Task queue

  • Send your tasks to the queue immediately, even if there are hundreds of waiting tasks (yours or other users). Do not wait to empty the queue first – this may not happen soon if other users fill it up actively at the same time. The system for resource sharing works by rearranging the queuing tasks of all users according to the use of the cluster in the past rather than by preventing the backsliding of those who have exceeded their assigned share. Use e-mail notification when starting and / or completing the task.
  • Setting a realistic timeframe to accomplish your task with the resource parameter h_rt will allow the scheduler to better distribute your tasks. The computing cluster Physon splits task duration across three types:
  1. short ( h_rt < 4 h)
  2. medium (4 h < h_rt < 48 h )
  3. long ( 48 h < h_rt < 168 h)
  4. special – long (168 h < h_rt < 500 h) – this resource is disabled by default. For more information.contact the system administrator at hpc <AT> phys.uni-sofia.bg

Parallel programs (Open MPI)

  • When you evaluating the memory that your program will use during execution to indicate the correct value for the parameter h_vmem, you should keep in mind that Open MPI uses some extra memory to buffer the messages.
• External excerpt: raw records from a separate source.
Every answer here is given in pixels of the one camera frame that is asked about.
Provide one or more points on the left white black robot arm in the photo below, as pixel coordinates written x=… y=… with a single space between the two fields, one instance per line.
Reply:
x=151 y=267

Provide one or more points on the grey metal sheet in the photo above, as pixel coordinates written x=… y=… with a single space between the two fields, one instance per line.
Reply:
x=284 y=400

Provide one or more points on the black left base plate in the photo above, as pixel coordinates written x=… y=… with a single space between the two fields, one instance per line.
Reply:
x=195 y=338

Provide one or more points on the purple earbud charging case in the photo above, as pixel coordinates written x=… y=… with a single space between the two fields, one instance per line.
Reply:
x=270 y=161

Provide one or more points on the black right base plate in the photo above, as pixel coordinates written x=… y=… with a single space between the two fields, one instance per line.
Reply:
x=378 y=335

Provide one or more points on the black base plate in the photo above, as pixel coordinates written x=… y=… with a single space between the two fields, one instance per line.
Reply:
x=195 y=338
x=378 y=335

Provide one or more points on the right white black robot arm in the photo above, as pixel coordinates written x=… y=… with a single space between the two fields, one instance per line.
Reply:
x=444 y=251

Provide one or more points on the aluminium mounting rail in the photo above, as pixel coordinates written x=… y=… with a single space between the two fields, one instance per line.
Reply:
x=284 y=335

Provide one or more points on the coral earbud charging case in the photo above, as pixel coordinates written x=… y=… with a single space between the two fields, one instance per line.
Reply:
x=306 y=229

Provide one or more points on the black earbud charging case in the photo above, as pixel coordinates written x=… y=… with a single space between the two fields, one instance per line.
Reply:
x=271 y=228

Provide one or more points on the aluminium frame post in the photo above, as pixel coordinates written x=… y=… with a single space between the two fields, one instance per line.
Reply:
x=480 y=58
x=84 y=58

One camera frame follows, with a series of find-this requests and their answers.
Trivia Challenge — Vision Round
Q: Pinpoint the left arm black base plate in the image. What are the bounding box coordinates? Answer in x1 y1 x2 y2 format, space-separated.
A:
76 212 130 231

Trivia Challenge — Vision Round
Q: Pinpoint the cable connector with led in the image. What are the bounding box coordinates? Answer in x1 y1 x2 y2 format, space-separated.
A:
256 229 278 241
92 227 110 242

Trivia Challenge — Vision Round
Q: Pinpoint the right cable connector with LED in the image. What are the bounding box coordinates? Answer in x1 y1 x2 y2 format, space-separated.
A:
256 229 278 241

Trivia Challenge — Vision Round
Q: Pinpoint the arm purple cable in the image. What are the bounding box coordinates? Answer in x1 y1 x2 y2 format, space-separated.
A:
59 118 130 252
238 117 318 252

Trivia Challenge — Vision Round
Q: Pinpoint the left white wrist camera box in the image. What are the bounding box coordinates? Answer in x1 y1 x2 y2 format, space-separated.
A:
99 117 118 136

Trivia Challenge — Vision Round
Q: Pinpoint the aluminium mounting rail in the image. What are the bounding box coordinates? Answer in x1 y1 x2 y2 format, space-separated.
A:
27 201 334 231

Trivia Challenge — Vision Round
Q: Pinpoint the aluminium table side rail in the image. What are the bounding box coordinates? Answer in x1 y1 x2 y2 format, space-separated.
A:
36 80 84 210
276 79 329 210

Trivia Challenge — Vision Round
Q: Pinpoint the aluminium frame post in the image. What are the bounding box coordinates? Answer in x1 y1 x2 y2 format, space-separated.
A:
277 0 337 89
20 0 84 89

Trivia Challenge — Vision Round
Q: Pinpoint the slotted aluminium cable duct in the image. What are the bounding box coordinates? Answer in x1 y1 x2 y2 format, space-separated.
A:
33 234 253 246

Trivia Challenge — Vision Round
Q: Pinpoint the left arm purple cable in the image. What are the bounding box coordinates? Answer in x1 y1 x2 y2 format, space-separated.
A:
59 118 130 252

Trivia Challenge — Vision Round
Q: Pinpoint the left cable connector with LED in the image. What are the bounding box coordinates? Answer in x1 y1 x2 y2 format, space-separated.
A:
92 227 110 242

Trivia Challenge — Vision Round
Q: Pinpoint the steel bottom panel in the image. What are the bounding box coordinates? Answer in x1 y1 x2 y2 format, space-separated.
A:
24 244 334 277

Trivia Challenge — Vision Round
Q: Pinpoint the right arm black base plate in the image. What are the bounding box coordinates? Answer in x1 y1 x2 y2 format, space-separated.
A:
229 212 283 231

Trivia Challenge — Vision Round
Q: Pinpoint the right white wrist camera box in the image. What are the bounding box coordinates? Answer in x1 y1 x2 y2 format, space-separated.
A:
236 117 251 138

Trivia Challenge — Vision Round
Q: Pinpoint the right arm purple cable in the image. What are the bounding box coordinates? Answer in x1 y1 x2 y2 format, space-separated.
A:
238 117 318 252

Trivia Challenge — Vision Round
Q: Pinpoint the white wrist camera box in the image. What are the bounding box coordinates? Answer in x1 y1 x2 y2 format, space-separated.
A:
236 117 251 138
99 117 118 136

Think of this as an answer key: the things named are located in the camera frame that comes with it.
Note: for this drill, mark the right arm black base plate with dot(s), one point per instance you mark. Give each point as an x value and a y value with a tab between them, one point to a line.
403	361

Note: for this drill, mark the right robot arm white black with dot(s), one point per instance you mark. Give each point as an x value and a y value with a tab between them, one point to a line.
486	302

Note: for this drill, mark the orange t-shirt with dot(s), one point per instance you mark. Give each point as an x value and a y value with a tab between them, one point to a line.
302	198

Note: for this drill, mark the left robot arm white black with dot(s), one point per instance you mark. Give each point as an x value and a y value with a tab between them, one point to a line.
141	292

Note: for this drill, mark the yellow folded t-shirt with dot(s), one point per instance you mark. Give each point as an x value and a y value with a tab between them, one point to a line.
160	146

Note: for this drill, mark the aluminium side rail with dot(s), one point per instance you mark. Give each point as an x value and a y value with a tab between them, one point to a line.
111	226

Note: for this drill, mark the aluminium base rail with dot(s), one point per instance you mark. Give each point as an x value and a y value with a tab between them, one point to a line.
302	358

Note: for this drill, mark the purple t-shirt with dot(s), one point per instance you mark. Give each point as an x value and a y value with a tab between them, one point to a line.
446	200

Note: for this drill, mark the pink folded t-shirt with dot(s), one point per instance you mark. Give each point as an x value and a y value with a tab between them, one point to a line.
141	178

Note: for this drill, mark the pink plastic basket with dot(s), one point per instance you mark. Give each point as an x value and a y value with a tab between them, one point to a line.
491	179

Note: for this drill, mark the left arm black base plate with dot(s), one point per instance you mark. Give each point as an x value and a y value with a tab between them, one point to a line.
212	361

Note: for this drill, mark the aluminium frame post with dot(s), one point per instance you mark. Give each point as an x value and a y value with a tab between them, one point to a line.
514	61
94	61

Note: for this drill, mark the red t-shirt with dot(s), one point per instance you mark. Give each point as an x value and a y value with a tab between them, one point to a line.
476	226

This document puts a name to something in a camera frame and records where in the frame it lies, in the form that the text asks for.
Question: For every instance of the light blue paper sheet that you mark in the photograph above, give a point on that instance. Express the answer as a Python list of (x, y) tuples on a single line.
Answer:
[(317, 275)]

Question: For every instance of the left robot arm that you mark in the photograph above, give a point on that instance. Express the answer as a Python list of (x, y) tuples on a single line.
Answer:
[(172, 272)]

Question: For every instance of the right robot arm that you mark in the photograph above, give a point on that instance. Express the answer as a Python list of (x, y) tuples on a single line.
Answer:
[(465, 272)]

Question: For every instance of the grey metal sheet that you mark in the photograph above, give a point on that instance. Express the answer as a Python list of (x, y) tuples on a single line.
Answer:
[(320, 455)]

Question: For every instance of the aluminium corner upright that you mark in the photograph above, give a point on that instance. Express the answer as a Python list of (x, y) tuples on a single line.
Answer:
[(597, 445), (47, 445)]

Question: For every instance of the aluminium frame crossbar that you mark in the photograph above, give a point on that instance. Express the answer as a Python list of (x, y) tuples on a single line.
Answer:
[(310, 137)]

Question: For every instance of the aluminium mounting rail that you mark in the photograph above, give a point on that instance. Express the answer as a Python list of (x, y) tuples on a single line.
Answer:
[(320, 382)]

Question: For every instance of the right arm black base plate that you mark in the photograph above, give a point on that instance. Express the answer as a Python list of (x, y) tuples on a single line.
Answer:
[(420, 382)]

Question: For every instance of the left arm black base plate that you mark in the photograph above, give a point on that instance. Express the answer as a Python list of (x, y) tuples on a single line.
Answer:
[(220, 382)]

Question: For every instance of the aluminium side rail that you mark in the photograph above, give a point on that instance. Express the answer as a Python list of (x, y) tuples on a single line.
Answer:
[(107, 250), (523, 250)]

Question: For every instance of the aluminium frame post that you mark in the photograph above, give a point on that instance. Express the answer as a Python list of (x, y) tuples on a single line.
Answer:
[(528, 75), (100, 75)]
Depending on the type and size of the task, this memory can reach up to 800 MB per slot.
  • When running long (over 48 hours) parallel jobs, specify parameter -q p_long.q. This avoids a bug in the batch execution system. Without this parameter, the job will remain in the waiting state qw until you delete it or modify it with the command:

qalter -q p_long.q number of the job

  • Programs that make MPI_Alltoall calls such as the distributed 2/3D FFT can increase performance through the following parameter to mpirun:
    --mca coll_tuned_use_dynamic_rules 1 --mca coll_tuned_alltoallv_algorithm 2
    the directive replaces the default algorithm for the MPI_Alltoall call.